Assigned task →
Pictures must not appear in the copy. Restate exactly the lines below from the one with "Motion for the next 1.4" through the one with "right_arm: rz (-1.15", inclusive.

Dataset entries →
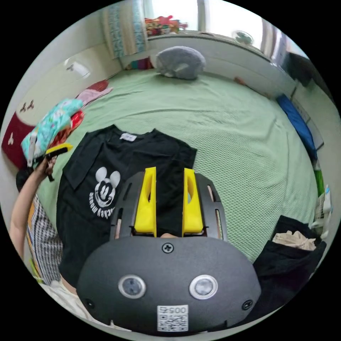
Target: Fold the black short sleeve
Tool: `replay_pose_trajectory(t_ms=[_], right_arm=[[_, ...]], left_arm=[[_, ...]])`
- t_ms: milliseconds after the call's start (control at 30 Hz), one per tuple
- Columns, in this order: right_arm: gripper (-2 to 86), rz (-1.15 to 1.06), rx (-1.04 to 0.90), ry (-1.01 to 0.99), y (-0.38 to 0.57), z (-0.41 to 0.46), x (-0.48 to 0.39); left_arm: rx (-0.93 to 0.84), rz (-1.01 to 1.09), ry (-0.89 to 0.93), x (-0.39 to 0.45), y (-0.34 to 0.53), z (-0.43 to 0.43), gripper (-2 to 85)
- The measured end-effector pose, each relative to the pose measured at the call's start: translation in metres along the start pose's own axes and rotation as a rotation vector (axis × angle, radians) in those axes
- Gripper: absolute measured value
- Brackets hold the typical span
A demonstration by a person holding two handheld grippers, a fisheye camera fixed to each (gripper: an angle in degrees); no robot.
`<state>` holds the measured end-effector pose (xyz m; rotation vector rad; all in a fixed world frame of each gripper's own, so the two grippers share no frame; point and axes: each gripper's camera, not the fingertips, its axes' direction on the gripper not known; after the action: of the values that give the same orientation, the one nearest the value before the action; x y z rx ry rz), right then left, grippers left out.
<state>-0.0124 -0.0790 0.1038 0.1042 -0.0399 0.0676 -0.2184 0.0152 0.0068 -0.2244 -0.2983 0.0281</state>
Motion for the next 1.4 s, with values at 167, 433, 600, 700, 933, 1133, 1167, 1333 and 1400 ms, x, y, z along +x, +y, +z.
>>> replay_pose_trajectory(t_ms=[167,433,600,700,933,1133,1167,1333,1400], right_arm=[[9.8,0.196,-0.017,-0.075,-0.012,0.025,0.056],[3.0,0.181,-0.053,-0.14,0.008,0.058,0.072],[0.0,0.22,-0.022,-0.212,0.031,0.054,0.085],[-1.0,0.182,0.001,-0.136,0.041,0.036,0.08],[-1.2,0.178,0.192,0.046,0.043,-0.054,0.065],[-1.2,0.208,0.367,-0.006,0.089,-0.117,0.057],[-1.2,0.187,0.359,-0.016,0.106,-0.124,0.053],[-1.2,0.111,0.356,-0.09,0.202,-0.155,0.039],[-1.2,0.107,0.33,-0.104,0.245,-0.16,0.035]], left_arm=[[-0.004,-0.038,0.044,-0.015,-0.016,0.008,13.9],[-0.069,-0.026,0.068,-0.007,-0.02,0.024,13.0],[-0.088,0.055,0.102,0.005,-0.017,0.005,5.9],[-0.058,0.086,0.014,0.02,-0.014,-0.019,3.1],[0.174,0.211,-0.138,0.077,-0.027,-0.134,2.4],[0.325,0.166,-0.098,0.096,0.003,-0.216,2.6],[0.326,0.178,-0.08,0.098,0.018,-0.226,2.6],[0.357,0.211,-0.01,0.09,0.113,-0.27,2.6],[0.328,0.237,-0.019,0.085,0.158,-0.277,2.7]])
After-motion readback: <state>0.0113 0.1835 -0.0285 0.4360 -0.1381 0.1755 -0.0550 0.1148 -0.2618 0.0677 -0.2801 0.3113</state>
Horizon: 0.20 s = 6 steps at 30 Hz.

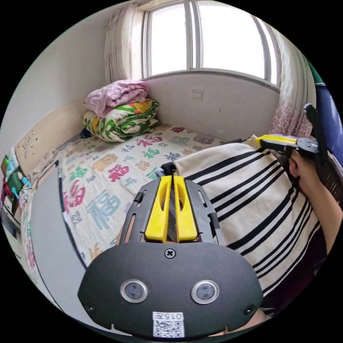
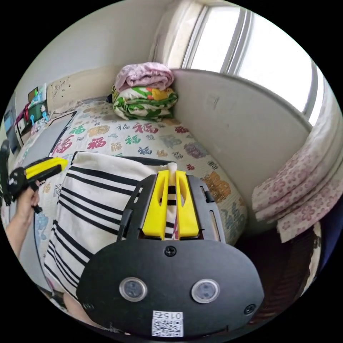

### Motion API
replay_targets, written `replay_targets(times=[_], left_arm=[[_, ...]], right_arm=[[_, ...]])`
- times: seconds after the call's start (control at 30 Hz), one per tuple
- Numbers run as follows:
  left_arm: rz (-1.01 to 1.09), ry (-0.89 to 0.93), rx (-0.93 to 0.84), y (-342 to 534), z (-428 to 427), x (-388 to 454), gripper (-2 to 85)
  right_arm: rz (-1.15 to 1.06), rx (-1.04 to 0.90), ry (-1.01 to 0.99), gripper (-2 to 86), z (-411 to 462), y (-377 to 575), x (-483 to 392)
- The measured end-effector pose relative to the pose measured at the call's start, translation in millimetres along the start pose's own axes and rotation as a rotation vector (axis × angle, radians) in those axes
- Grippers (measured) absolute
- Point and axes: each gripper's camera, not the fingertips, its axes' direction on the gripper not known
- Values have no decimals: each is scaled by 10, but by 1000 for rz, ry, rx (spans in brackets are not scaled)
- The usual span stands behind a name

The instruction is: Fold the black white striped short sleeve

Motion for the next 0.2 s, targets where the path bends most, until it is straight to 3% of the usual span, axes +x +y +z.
replay_targets(times=[0.2], left_arm=[[-47,17,327,1268,-1604,-241,17]], right_arm=[[52,481,80,-3,-1164,1280,-406]])
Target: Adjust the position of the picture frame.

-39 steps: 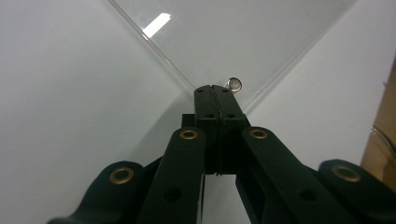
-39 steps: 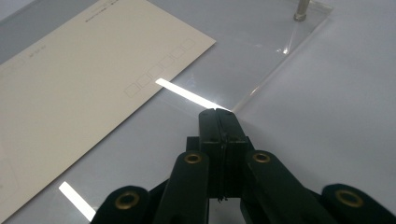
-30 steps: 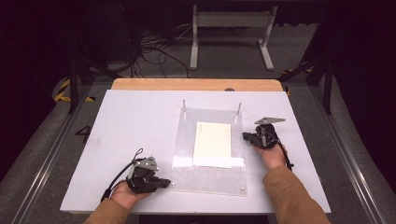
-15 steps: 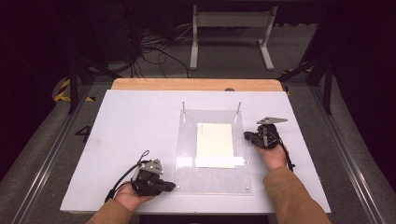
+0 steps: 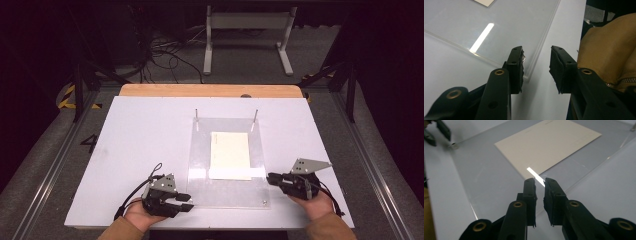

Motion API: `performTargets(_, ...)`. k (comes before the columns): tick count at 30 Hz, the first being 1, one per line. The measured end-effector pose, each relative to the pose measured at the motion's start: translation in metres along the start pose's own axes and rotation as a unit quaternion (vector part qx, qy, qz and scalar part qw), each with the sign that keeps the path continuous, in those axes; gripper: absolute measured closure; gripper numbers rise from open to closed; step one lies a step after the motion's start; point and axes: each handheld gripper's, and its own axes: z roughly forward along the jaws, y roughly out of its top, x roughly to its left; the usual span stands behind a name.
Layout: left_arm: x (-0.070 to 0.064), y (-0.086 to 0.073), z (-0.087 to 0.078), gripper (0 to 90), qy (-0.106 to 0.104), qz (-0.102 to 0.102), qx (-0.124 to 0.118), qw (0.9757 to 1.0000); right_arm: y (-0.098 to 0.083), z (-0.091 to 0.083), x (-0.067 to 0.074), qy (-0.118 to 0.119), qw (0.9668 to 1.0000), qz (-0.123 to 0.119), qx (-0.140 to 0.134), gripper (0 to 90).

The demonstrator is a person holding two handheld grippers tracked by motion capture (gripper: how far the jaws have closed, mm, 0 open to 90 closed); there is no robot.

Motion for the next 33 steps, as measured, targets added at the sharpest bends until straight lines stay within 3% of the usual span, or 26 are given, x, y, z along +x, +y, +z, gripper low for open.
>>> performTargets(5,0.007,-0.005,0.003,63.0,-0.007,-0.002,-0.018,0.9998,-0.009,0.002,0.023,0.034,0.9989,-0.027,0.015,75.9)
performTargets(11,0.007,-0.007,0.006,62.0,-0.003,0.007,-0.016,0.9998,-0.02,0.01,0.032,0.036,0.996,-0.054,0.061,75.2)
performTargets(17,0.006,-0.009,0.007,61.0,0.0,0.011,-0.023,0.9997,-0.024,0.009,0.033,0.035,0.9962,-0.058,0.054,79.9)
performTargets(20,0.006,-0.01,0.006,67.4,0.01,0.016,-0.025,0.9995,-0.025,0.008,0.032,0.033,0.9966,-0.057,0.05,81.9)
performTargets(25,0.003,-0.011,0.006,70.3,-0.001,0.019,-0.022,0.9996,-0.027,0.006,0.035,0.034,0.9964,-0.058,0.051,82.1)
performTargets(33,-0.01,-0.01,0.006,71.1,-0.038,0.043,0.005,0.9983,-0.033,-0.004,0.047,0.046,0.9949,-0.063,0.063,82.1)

Written response →
Motion for the next 1.4 s, with values at 167, 433, 600, 700, 933, 1133, 1167, 1333 and 1400 ms, x, y, z along +x, +y, +z.
>>> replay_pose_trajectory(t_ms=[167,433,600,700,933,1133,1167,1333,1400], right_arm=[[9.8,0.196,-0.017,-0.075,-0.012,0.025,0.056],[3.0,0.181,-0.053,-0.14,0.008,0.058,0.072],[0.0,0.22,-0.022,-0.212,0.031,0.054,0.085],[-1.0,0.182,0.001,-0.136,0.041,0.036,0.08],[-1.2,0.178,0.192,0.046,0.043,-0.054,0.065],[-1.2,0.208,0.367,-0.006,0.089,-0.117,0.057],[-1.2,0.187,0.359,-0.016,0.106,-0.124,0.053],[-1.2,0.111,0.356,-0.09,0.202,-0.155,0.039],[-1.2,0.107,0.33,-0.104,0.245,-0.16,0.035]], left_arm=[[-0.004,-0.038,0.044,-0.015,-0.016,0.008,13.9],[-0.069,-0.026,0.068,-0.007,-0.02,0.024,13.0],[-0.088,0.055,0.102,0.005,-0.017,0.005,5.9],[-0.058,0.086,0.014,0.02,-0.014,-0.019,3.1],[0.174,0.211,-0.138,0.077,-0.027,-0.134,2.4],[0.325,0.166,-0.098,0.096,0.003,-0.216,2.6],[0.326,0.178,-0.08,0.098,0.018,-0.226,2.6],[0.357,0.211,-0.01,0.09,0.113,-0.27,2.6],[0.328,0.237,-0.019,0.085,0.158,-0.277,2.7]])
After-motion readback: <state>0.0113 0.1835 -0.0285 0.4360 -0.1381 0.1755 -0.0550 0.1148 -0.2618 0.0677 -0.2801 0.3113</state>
Horizon: 0.20 s = 6 steps at 30 Hz.


### Motion API
replay_targets, written `replay_targets(times=[_], left_arm=[[_, ...]], right_arm=[[_, ...]])`
- times: seconds after the call's start (control at 30 Hz), one per tuple
- Numbers run as follows:
  left_arm: rz (-1.01 to 1.09), ry (-0.89 to 0.93), rx (-0.93 to 0.84), y (-342 to 534), z (-428 to 427), x (-388 to 454), gripper (-2 to 85)
  right_arm: rz (-1.15 to 1.06), rx (-1.04 to 0.90), ry (-1.01 to 0.99), gripper (-2 to 86), z (-411 to 462), y (-377 to 575), x (-483 to 392)

Nothing further is needed for the answer.